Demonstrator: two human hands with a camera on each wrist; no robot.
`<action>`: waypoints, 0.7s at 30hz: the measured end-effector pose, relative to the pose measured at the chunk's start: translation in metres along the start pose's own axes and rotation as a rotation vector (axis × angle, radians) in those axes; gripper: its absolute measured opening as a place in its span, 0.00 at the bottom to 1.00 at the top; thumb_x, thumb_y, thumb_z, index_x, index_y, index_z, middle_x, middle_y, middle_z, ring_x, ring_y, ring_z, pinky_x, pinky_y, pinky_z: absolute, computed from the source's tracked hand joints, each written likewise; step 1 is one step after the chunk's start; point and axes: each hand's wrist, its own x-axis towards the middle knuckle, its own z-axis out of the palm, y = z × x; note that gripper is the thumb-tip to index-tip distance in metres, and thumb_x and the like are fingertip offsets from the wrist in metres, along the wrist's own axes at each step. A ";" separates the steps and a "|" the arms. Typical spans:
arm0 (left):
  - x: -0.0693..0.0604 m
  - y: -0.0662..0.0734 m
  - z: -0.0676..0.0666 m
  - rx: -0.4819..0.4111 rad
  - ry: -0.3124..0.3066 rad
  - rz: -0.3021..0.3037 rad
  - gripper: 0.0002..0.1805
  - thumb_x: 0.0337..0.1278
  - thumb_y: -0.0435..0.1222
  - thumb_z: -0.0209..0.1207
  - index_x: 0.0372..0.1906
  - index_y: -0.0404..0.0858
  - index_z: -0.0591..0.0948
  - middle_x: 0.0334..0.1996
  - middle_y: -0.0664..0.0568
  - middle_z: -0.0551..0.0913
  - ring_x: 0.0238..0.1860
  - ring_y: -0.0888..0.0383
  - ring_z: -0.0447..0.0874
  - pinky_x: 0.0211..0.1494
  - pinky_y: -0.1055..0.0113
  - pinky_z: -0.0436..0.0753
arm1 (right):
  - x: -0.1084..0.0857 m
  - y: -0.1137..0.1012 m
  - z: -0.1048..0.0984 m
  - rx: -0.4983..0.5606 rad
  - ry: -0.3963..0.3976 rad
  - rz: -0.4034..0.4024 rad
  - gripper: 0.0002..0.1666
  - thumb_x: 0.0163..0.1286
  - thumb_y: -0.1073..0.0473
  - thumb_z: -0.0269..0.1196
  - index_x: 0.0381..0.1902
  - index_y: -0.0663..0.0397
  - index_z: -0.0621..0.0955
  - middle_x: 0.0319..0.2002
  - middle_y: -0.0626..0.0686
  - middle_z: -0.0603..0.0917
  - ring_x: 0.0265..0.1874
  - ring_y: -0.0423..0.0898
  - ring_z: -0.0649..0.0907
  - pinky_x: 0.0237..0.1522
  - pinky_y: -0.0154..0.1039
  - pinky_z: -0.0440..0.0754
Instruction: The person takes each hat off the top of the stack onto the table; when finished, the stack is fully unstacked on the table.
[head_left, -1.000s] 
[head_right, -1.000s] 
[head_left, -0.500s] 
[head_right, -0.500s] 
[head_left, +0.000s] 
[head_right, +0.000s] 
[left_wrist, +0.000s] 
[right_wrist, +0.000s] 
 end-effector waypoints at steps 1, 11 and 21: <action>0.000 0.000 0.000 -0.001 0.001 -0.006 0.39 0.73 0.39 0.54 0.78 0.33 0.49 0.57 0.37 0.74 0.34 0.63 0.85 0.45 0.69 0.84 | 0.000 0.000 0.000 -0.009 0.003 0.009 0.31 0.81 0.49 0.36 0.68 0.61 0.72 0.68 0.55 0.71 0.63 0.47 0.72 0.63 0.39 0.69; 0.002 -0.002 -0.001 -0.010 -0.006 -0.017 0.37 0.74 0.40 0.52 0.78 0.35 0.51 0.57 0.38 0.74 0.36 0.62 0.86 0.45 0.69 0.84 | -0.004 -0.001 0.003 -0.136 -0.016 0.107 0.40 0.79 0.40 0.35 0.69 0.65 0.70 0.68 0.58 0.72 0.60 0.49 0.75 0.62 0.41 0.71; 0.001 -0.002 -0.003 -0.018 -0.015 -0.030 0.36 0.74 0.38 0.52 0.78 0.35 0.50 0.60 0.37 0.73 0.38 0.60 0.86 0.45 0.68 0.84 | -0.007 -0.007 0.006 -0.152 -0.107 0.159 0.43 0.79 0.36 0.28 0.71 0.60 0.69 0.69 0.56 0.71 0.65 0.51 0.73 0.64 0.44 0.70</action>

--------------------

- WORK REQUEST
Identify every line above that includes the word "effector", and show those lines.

- SOLUTION TO THE PROBLEM
`<action>`: waypoints, 0.7s at 30hz: the measured end-effector pose, relative to the pose measured at the chunk's start: translation in metres along the start pose's own axes and rotation as a rotation vector (axis × angle, radians) in those axes; gripper: its absolute measured opening as a place in its span, 0.00 at the bottom to 1.00 at the top; thumb_x, thumb_y, thumb_z, index_x, index_y, index_z, middle_x, middle_y, middle_z, ring_x, ring_y, ring_z, pinky_x, pinky_y, pinky_z: absolute, computed from the source's tracked hand joints, each written likewise; step 1 is one step after the chunk's start; point and axes: each hand's wrist, its own x-axis towards the middle knuckle, its own z-axis out of the palm, y = z × x; note that gripper is the thumb-tip to index-tip distance in metres, and thumb_x and the like are fingertip offsets from the wrist in metres, along the wrist's own axes at each step. A ";" separates the steps and a "|" the arms. Typical spans:
 end-effector waypoints at steps 1, 11 and 21: <action>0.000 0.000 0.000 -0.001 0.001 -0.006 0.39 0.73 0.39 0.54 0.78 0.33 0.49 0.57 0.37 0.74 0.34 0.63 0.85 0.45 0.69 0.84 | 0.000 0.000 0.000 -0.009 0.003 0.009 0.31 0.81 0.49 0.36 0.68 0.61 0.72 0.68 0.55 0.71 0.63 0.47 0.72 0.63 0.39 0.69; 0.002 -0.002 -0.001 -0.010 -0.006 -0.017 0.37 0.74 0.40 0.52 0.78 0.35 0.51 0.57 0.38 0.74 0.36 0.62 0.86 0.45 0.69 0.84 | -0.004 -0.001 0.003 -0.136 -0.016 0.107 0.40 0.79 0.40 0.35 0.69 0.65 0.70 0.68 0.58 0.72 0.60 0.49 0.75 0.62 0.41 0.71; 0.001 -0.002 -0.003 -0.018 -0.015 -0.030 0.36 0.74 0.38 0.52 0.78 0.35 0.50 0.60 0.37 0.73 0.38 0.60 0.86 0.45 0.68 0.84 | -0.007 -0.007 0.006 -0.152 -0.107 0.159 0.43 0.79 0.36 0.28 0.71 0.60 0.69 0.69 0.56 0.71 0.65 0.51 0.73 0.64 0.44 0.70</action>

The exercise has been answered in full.